Equinor and BP have decided to terminate the Empire Wind 2 project, citing inflation, interest rates, and supply chain disruptions. The Northeastern U.S. offshore project promised a potential generative capacity of 1,260 MW.
The companies reached an agreement with the New York State Energy Research and Development Authority (NYSERDA) to terminate their Offshore Wind Renewable Energy Certificate (OREC) Agreement. They say this arrangement reflects changed economic circumstances on an industry-wide scale and repositions an “already mature” project to continue development under a new agreement.
“Commercial viability is fundamental for ambitious projects of this size and scale. The Empire Wind 2 decision provides the opportunity to reset and develop a stronger and more robust project going forward,” said Molly Morris, president of Equinor Renewables Americas. “We will continue to closely engage our many community partners across the state. As evidenced by the progress at the South Brooklyn Marine Terminal, our offshore wind activity is ready to generate union jobs and significant economic activity in New York.”
The Empire Wind 1 and Empire Wind 2 projects recently reached a key federal permitting milestone, having received the federal Record of Decision from BOEM.

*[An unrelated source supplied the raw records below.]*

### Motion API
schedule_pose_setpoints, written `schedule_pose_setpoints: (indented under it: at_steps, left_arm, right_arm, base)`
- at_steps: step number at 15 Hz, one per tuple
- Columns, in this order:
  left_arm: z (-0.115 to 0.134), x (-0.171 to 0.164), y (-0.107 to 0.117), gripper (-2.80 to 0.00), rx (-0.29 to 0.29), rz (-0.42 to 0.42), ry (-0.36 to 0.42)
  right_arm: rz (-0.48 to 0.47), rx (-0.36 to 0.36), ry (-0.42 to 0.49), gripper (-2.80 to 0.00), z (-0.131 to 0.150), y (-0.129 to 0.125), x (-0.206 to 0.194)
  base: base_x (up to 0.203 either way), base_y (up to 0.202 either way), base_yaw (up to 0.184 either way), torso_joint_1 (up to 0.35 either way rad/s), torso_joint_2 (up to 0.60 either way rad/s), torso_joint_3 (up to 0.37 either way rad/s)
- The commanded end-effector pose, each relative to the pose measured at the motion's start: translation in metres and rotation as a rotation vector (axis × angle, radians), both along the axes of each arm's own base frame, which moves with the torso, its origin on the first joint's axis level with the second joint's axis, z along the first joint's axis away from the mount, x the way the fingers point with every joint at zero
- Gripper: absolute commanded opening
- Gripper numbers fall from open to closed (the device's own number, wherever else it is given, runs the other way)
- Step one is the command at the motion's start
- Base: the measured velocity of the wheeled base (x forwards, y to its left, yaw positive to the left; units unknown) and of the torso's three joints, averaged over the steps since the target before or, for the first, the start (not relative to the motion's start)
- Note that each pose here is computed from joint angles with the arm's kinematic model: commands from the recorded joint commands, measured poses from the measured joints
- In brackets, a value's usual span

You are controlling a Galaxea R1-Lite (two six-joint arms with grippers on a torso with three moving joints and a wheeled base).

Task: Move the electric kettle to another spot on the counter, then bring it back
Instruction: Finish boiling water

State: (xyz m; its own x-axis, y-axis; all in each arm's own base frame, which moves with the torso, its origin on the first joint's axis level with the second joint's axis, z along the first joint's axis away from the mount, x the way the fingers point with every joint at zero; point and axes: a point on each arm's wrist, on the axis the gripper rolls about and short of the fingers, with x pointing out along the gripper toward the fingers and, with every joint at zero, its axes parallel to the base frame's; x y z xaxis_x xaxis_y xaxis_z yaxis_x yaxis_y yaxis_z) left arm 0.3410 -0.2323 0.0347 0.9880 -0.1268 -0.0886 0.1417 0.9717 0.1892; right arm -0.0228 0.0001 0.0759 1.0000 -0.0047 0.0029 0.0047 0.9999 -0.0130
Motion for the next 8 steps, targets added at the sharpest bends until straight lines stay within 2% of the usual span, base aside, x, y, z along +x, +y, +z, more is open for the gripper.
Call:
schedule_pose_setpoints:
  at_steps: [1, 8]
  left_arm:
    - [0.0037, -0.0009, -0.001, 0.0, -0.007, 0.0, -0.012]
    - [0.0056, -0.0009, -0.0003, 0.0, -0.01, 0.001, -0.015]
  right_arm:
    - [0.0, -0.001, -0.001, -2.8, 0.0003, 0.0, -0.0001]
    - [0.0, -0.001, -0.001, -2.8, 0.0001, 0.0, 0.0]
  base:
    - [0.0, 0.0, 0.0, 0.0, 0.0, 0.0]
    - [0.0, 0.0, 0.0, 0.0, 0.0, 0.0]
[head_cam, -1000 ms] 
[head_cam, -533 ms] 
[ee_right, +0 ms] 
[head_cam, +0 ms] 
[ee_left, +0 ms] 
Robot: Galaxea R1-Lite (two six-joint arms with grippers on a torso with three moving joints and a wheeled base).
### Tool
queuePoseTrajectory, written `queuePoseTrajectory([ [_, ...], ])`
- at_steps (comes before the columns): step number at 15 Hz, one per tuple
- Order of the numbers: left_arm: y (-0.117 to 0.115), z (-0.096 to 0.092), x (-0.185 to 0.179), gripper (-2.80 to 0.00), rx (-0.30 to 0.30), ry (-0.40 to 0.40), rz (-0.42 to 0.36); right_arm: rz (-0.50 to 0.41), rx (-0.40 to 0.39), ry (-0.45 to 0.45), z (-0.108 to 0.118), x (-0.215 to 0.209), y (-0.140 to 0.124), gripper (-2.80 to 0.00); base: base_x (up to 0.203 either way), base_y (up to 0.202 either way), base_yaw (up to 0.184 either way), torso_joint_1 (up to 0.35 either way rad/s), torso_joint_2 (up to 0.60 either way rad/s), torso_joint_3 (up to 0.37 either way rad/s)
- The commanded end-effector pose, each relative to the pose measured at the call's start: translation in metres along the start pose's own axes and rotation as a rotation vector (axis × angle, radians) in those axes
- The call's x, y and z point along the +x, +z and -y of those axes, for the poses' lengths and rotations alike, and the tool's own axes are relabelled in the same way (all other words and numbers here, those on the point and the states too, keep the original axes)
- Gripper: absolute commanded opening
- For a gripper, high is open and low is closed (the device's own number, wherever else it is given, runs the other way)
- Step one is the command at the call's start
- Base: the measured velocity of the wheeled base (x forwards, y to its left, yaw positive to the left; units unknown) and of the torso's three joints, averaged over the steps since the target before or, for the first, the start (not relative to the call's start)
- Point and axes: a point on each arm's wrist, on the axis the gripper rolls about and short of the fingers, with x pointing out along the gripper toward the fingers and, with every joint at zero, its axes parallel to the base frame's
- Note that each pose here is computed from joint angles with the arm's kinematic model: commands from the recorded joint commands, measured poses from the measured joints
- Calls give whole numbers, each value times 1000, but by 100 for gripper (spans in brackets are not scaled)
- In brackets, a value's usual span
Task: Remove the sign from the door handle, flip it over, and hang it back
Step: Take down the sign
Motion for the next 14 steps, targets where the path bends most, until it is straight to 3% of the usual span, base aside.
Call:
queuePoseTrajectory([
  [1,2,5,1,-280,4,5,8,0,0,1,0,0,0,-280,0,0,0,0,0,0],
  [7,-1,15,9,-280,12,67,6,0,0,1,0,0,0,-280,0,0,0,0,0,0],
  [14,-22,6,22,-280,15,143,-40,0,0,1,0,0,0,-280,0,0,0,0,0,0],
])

But the project was already on the chopping block after the New York State Public Service Commission denied petitions filed by a group of developers and a state renewable energy trade association seeking billions of dollars in additional funding from consumers for four proposed offshore wind projects and 86 land-based renewable projects.
In October, developers who filed the petition, including subsidiaries of Orsted, Equinor, and BP, said that they were reviewing the Commission’s decision before reassessing their offshore projects, like Orsted’s 924-MW Sunrise Wind, Equinor/bp’s 816-MW Empire Wind 1, 1,260-MW Empire Wind 2 and 1,230-MW Beacon Wind.